• WORK TO COMPLETE: Skip every picture, and copy exactly the lines from the one containing "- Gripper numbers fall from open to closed" to the end of the data.

• GIVEN INFORMATION:
↓
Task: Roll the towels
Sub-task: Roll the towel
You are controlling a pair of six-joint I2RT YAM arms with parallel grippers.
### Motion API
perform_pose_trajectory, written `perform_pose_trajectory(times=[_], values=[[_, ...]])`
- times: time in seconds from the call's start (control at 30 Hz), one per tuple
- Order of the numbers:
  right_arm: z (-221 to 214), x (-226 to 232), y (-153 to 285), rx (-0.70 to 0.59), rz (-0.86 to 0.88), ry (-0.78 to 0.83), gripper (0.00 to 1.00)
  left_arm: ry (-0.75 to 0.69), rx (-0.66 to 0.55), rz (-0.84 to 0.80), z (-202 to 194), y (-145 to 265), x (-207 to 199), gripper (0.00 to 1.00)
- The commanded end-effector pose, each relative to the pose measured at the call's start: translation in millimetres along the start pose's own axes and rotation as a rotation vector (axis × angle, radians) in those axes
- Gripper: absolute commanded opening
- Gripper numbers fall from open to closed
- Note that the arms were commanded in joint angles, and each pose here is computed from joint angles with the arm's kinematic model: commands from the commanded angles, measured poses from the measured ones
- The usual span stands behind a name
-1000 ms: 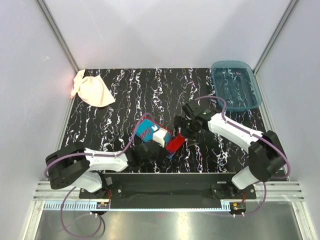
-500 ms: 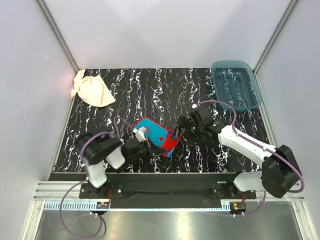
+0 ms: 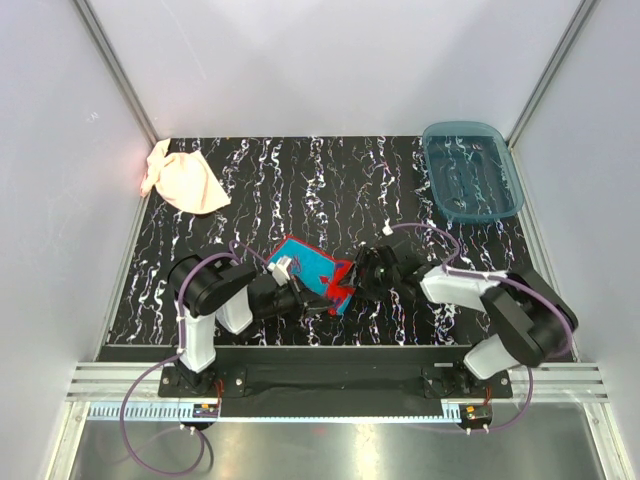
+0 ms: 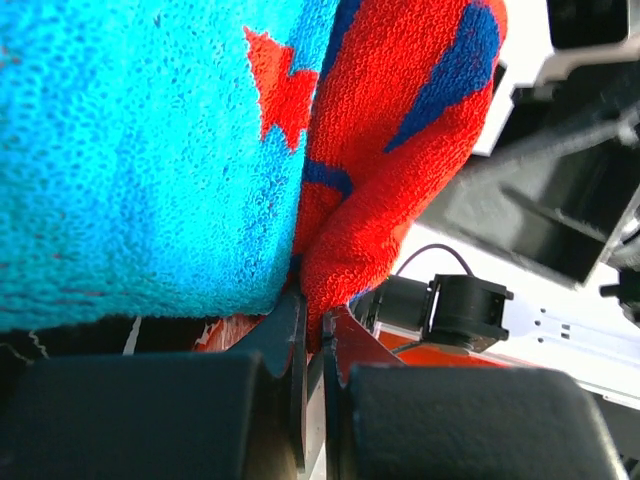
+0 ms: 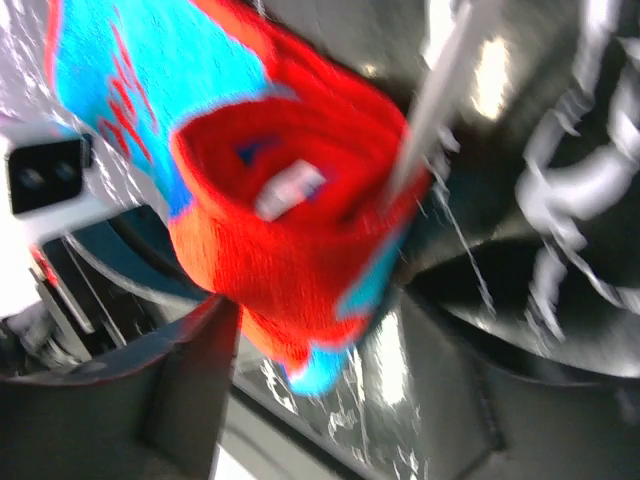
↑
• TASK ANSWER:
- Gripper numbers fall from open to closed
- Note that the arms were commanded in joint angles, and each pose here is computed from joint angles with the arm's kinematic model: commands from the commanded angles, measured poses from the measured ones
- The usual span stands behind a name
-1000 ms: 
-500 ms: 
+0 ms: 
+0 ms: 
+0 ms: 

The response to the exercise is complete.